» **RECORDS SHOWN**:
-- -- --
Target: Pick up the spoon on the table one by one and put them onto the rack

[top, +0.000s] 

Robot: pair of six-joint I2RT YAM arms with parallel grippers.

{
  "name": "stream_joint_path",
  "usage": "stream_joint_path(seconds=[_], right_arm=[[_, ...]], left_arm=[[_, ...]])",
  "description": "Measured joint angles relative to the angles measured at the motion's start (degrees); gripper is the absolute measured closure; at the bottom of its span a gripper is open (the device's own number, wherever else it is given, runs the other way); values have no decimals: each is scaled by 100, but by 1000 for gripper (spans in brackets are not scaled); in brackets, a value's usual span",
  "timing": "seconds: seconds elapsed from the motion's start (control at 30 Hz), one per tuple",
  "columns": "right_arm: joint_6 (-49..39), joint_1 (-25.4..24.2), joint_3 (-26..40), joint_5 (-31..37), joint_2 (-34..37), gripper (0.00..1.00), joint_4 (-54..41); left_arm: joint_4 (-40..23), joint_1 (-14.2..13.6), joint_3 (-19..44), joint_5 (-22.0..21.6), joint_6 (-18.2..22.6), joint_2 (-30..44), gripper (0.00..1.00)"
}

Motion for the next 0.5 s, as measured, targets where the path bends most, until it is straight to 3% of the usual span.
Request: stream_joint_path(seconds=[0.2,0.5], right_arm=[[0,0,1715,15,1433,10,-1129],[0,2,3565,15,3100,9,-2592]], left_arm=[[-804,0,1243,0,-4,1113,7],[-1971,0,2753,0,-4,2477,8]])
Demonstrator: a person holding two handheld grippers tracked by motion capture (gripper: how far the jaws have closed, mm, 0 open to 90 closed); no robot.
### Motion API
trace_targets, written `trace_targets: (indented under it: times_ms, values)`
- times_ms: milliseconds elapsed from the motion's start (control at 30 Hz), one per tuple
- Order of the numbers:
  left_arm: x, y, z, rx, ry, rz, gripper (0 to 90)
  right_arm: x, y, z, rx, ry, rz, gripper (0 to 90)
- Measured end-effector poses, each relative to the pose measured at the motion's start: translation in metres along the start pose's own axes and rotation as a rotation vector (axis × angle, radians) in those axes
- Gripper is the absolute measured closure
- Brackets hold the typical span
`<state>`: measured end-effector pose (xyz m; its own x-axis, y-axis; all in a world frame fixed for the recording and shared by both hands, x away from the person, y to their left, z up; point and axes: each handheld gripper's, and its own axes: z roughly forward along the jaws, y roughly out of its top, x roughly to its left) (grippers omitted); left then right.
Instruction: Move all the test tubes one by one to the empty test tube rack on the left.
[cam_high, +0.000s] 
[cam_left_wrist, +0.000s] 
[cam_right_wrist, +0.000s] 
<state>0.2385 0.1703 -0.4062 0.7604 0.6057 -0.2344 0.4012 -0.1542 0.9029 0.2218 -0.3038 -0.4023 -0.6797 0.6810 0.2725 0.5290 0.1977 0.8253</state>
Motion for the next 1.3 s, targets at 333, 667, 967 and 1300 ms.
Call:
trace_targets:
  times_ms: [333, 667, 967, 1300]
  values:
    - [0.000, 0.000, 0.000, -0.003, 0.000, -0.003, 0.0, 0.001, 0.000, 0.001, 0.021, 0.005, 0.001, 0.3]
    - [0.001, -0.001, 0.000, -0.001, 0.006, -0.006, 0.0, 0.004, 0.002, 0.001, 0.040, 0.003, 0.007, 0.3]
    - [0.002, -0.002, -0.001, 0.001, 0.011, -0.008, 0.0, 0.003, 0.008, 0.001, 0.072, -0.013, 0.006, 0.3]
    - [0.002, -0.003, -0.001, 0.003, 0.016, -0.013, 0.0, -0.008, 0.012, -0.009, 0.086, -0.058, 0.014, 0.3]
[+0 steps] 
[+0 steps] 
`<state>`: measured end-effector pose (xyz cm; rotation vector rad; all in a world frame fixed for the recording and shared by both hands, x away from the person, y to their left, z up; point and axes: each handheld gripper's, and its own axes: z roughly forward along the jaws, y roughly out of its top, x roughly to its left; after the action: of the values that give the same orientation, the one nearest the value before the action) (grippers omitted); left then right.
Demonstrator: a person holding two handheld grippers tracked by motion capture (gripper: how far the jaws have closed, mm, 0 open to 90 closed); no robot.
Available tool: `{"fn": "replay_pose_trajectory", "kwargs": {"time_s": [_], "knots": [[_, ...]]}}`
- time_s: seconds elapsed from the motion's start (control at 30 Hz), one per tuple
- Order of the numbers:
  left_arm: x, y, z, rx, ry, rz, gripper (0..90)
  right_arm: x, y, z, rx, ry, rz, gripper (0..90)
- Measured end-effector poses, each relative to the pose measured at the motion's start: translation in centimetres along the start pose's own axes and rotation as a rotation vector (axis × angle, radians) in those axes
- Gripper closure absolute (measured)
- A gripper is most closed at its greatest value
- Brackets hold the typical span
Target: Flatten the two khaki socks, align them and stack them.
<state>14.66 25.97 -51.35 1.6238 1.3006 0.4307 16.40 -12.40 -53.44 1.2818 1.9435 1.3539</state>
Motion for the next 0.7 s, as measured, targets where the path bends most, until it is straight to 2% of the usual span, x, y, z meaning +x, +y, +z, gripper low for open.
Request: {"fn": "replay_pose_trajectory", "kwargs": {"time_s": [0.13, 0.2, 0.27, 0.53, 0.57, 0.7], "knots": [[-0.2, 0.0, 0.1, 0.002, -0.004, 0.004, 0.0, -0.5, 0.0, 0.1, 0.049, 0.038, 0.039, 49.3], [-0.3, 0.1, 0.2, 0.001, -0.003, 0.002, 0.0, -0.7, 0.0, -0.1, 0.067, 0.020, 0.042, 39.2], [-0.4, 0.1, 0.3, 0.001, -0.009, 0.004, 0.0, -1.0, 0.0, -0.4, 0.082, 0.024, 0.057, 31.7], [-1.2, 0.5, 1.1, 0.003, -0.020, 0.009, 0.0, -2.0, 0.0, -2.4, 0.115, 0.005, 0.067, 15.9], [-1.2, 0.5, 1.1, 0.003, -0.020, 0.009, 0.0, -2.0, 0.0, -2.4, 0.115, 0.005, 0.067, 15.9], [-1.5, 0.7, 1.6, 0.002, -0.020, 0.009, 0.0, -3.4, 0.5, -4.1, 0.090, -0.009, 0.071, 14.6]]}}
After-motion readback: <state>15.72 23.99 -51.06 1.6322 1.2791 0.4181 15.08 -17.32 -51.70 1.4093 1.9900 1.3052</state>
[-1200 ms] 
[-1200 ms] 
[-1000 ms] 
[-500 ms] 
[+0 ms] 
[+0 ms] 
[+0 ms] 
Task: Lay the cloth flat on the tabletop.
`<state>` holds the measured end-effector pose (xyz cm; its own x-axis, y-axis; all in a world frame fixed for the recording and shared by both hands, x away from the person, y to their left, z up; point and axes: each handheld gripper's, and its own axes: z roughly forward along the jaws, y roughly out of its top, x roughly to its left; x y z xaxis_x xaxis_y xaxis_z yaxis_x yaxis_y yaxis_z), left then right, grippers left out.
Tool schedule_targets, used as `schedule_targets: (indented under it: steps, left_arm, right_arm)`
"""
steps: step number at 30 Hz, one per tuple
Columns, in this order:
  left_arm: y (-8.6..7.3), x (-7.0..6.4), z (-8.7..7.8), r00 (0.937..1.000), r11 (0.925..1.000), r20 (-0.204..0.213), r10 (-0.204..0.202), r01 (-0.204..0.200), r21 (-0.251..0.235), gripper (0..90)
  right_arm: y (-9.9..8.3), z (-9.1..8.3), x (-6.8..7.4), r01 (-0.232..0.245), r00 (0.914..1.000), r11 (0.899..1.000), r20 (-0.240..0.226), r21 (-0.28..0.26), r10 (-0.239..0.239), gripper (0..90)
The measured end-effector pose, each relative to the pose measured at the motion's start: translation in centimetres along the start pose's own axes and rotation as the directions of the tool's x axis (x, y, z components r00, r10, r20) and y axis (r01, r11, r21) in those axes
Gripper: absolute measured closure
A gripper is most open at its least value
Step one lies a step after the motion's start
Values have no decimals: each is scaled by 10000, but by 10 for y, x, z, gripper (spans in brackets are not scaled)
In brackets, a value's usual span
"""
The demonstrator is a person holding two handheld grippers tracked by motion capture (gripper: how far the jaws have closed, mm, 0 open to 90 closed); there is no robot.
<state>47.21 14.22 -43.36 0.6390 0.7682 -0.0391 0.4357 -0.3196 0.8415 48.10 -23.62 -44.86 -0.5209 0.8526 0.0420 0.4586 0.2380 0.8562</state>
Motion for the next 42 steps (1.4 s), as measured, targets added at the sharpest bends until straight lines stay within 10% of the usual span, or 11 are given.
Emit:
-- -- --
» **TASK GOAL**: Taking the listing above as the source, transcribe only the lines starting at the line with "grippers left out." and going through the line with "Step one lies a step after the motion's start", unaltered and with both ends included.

» **TASK OUTPUT**:
`<state>` holds the measured end-effector pose (xyz cm; its own x-axis, y-axis; all in a world frame fixed for the recording and shared by both hands, x away from the person, y to their left, z up; point and axes: each handheld gripper's, and its own axes: z roughly forward along the jaws, y roughly out of its top, x roughly to its left; x y z xaxis_x xaxis_y xaxis_z yaxis_x yaxis_y yaxis_z), left then right, grippers left out.
Tool schedule_targets, used as `schedule_targets: (indented under it: steps, left_arm, right_arm)`
"""
steps: step number at 30 Hz, one per tuple
Columns, in this order:
  left_arm: y (-8.6..7.3), x (-7.0..6.4), z (-8.7..7.8), r00 (0.937..1.000), r11 (0.925..1.000), r20 (-0.204..0.213), r10 (-0.204..0.202), r01 (-0.204..0.200), r21 (-0.251..0.235), gripper (0..90)
  right_arm: y (-9.9..8.3), z (-9.1..8.3), x (-6.8..7.4), r01 (-0.232..0.245), r00 (0.914..1.000), r11 (0.899..1.000), r20 (-0.240..0.226), r21 (-0.28..0.26), r10 (-0.239..0.239), gripper (0..90)
The measured end-effector pose, each relative to the pose measured at the motion's start: translation in centimetres along the start pose's own axes and rotation as the directions of the tool's x axis (x, y, z components r00, r10, r20) and y axis (r01, r11, r21) in those axes
Gripper: absolute measured closure
A gripper is most open at its least value
Step one lies a step after the motion's start

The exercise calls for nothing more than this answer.